3.3. Performance Comparison and Result Analysis

The improved Multimodal Underwater Object Detection model YOLOv8-FUSED was trained and validated on the dataset URPC2021, as shown in Figure 7 and Figure 8 YOLOv8-FUSED demonstrates an impressive detection performance for all categories of objects, with an mAP@0.5 of 82.1%, an 8.7% improvement compared to the original YOLOv8n model. The enhanced model’s performance is further evidenced by the blue precision–recall curve, which demonstrates a clear progression toward the optimal region. This trajectory reflects an enhanced equilibrium between precision and recall metrics, accompanied by substantially strengthened capabilities in target localization and classification. In addition, the precision for each category has also significantly improved compared to the original YOLOv8n model. Specifically, holothurian improved by 10%, echinus by 2%, scallop by approximately 5%, and starfish by 2%. Notably, waterweeds improved by approximately 25%, reflecting that YOLOv8-FUSED’s detection ability for such difficult-to-recognize targets has been fully improved.
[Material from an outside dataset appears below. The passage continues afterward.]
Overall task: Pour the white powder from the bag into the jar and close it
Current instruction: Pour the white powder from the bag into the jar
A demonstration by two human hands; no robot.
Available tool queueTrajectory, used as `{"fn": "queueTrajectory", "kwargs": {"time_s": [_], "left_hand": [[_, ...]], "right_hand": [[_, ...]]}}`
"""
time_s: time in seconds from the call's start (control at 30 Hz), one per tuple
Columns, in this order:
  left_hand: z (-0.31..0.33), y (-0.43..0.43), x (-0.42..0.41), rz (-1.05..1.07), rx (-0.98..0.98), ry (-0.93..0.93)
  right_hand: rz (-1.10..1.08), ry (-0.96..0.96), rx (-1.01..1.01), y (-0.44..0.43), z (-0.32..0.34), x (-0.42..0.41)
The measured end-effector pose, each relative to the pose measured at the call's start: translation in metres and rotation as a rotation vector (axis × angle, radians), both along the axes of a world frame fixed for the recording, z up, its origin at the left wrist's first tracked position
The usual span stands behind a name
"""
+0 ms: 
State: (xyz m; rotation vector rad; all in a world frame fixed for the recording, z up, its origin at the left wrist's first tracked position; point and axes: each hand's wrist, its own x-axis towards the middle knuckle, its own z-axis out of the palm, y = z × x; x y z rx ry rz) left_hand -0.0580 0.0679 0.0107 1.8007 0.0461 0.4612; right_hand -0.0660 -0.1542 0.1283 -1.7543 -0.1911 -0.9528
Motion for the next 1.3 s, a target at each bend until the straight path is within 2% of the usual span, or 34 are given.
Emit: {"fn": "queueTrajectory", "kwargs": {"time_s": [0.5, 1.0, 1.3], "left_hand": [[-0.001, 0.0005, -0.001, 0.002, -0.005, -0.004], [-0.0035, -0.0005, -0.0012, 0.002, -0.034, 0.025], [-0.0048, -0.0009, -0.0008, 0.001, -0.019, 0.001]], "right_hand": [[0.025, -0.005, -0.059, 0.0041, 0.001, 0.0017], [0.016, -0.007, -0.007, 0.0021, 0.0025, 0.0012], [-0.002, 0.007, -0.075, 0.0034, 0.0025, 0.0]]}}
A comparative analysis of training procedures between the baseline YOLOv8n and the enhanced multimodal YOLOv8-FUSED framework reveals consistent convergence behavior, with Figure 9 demonstrating a rapid decline in loss metrics for both architectures as training iterations advance. The gradient tends to flatten as the loss value approaches 1.4, and full convergence is achieved when the number of training epochs reaches 200. However, at 200 epochs, the YOLOv8-FUSED model exhibits a lower loss value. This indicates that its training process is more stable, possesses stronger generalization capability for target detection, and carries a lower risk of overfitting. As evidenced in Figure 10, the enhanced architecture exhibits clear superiority over the baseline in terms of critical performance measures including Precision, Recall, and mAP, validating the efficacy of the proposed modifications.
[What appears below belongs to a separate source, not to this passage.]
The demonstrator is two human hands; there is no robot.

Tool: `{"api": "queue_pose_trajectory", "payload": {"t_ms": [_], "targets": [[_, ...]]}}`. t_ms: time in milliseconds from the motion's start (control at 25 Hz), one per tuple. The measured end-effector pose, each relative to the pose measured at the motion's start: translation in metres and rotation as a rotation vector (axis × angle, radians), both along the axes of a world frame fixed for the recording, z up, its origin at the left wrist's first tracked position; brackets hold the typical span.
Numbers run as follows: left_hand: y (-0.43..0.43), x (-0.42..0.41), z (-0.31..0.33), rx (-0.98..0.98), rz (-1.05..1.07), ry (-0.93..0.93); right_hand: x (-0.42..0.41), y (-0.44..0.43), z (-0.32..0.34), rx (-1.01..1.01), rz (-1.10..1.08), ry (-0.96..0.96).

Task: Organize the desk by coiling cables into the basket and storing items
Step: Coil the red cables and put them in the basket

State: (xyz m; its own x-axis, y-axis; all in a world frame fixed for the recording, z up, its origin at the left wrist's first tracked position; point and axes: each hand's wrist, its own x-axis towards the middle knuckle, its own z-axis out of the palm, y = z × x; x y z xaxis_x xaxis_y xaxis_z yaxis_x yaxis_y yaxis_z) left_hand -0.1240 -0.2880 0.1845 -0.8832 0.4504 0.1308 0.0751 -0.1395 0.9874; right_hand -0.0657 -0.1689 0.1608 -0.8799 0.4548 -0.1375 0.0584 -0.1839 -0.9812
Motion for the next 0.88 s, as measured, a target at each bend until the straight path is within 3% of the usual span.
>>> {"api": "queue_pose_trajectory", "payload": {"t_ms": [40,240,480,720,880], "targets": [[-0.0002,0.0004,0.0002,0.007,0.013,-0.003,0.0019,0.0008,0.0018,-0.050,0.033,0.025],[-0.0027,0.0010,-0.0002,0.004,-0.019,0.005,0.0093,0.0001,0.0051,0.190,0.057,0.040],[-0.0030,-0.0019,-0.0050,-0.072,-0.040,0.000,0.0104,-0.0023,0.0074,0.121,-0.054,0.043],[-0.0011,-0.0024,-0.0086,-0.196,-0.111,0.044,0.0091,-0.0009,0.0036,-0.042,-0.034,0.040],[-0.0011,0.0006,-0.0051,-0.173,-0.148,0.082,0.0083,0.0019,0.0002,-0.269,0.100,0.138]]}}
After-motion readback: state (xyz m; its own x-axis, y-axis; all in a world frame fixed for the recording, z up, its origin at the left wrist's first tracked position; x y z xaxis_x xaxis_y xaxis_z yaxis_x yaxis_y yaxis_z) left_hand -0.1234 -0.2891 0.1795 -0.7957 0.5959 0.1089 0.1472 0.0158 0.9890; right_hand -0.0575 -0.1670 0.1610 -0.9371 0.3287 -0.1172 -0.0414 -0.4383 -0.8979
A confusion matrix was generated from the validation dataset to provide a comprehensive evaluation of the enhanced model’s performance, with columnar entries indicating predicted classifications and row-wise annotations corresponding to actual categories.
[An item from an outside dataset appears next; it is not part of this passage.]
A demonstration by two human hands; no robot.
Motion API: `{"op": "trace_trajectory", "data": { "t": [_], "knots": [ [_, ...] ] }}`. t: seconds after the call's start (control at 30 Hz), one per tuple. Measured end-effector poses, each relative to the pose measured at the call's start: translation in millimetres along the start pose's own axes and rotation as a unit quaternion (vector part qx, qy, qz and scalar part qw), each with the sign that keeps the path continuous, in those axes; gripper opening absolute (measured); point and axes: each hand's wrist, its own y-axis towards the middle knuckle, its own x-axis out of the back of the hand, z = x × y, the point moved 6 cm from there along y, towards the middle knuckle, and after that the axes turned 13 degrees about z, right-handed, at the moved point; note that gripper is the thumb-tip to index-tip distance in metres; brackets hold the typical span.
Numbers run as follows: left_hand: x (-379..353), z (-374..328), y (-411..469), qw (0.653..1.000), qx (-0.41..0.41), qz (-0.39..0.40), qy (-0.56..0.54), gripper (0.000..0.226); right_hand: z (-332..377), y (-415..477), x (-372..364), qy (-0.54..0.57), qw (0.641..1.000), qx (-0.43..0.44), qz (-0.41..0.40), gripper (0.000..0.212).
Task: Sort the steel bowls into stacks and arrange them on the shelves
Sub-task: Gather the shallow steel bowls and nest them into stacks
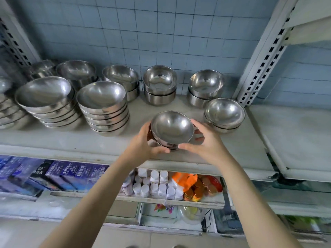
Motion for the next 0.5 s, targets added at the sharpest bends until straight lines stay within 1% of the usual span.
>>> {"op": "trace_trajectory", "data": {
  "t": [0.13,0.2,0.23,0.4,0.5],
  "knots": [
    [30,13,-12,0.999,0.017,-0.026,-0.016,0.111,22,25,-18,0.003,0.999,0.025,0.031,0.099],
    [37,19,-14,0.999,0.028,-0.031,-0.032,0.099,27,32,-24,0.006,0.999,0.029,0.031,0.100],
    [38,20,-15,0.998,0.029,-0.031,-0.043,0.097,28,33,-26,0.010,0.999,0.029,0.028,0.100],
    [37,24,-10,0.997,0.021,-0.008,-0.069,0.105,23,32,-29,0.017,1.000,0.016,0.019,0.101],
    [35,24,-8,0.998,0.005,0.000,-0.066,0.108,25,31,-24,-0.022,0.999,0.009,0.045,0.113]
  ]
}}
Comparative analysis of confusion matrices between the baseline YOLOv8n and the enhanced multimodal framework YOLOv8-FUSED, as illustrated in Figure 11 and Figure 12, demonstrates substantial improvements in both recognition precision and system robustness across all object categories. Specifically, for the “holothurian” category, the improved model’s recall rate increased from the benchmark model’s 0.68 to 0.78, while its false detection rate markedly decreased. This demonstrates an improvement in its object detection accuracy. For the ‘echinus’ and ‘scallop’ categories, the improved model achieved recall rates of 0.91 and 0.78, respectively. The enhanced architecture exhibits a notable decrease in false alarm rate relative to the reference model, while demonstrating superior discrimination capacity under conditions of substantial background interference. Similarly, for the ‘starfish’ and ‘waterweeds’ categories, the enhanced model also significantly improved Detection Accuracy, with recall rates reaching 0.91 and 0.67, respectively. Notably, within the ‘waterweeds’ category, the refined model effectively minimized false negatives and substantially reduced the false positive rate. Regarding background classification, the improved model also demonstrated excellent performance in minimizing background false positives and enhancing the distinction between background elements and targets. The refined framework substantially strengthens its operational resilience and environmental adaptability in challenging subaquatic conditions through enhanced capacity to concentrate on relevant areas while minimizing disruptive background elements. This resulted in higher Detection Accuracy and considerable practical application potential.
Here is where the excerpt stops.